Work task: Extract the opening line of the entries and every line after it, stopping at and including the line that contains "Find the small red". Do not include pictures.

═════ Available data

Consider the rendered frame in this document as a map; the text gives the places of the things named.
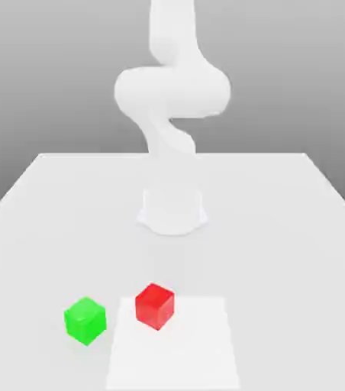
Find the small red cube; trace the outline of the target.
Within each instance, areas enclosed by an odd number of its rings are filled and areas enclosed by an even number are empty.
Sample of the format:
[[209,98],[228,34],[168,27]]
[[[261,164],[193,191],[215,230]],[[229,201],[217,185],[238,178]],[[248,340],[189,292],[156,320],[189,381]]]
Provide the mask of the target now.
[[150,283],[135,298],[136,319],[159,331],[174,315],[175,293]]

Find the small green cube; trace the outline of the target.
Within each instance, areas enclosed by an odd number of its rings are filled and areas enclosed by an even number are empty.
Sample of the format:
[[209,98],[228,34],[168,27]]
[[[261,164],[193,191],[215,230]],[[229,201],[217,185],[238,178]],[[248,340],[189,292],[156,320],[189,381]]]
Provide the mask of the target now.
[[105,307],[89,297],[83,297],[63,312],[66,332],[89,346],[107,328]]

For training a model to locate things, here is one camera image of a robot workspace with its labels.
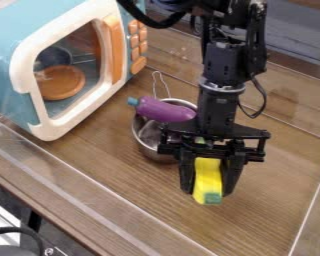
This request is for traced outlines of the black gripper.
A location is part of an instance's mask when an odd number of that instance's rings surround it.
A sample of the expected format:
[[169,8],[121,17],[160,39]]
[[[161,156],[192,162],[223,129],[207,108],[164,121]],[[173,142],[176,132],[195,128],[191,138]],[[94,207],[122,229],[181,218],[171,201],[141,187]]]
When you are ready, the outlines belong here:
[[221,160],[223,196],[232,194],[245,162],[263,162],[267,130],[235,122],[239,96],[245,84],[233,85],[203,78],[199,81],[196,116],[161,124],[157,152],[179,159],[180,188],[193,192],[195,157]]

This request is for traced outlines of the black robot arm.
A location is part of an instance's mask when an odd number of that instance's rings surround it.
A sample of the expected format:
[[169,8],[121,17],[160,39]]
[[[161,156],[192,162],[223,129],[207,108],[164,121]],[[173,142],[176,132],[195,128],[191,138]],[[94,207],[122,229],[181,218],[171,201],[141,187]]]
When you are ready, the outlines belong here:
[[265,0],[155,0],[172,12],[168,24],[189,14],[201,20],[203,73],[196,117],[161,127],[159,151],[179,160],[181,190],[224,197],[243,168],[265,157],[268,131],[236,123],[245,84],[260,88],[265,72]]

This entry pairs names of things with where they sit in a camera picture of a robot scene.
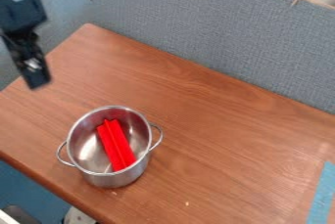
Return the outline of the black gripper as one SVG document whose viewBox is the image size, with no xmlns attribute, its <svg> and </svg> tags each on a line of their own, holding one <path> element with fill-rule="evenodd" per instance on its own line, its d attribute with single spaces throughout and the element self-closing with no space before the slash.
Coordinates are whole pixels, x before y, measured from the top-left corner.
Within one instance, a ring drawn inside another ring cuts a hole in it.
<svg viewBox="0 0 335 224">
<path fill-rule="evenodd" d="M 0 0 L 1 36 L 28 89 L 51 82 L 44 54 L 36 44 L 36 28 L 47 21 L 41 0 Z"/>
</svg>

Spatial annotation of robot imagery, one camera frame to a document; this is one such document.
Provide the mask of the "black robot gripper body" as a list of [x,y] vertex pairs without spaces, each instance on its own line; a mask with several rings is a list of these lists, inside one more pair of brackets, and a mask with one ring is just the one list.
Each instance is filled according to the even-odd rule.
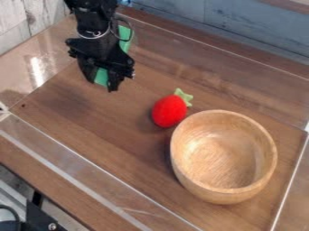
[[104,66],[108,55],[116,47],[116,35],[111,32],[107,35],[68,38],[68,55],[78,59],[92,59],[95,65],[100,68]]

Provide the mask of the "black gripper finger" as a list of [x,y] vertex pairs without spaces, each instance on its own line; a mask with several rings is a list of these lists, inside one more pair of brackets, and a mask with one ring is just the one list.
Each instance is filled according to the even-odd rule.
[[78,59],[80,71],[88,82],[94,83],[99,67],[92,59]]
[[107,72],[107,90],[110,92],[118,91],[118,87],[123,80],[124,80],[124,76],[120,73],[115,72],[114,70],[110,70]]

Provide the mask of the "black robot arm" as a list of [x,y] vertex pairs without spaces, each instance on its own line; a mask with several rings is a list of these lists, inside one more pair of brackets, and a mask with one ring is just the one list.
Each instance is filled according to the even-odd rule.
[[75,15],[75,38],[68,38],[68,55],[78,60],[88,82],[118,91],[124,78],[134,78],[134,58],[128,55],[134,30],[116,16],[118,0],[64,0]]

══════════

Reply:
Consider the rendered frame in this document as a map; the text gives the places of the things named.
Find the small red cube; trace the outline of the target.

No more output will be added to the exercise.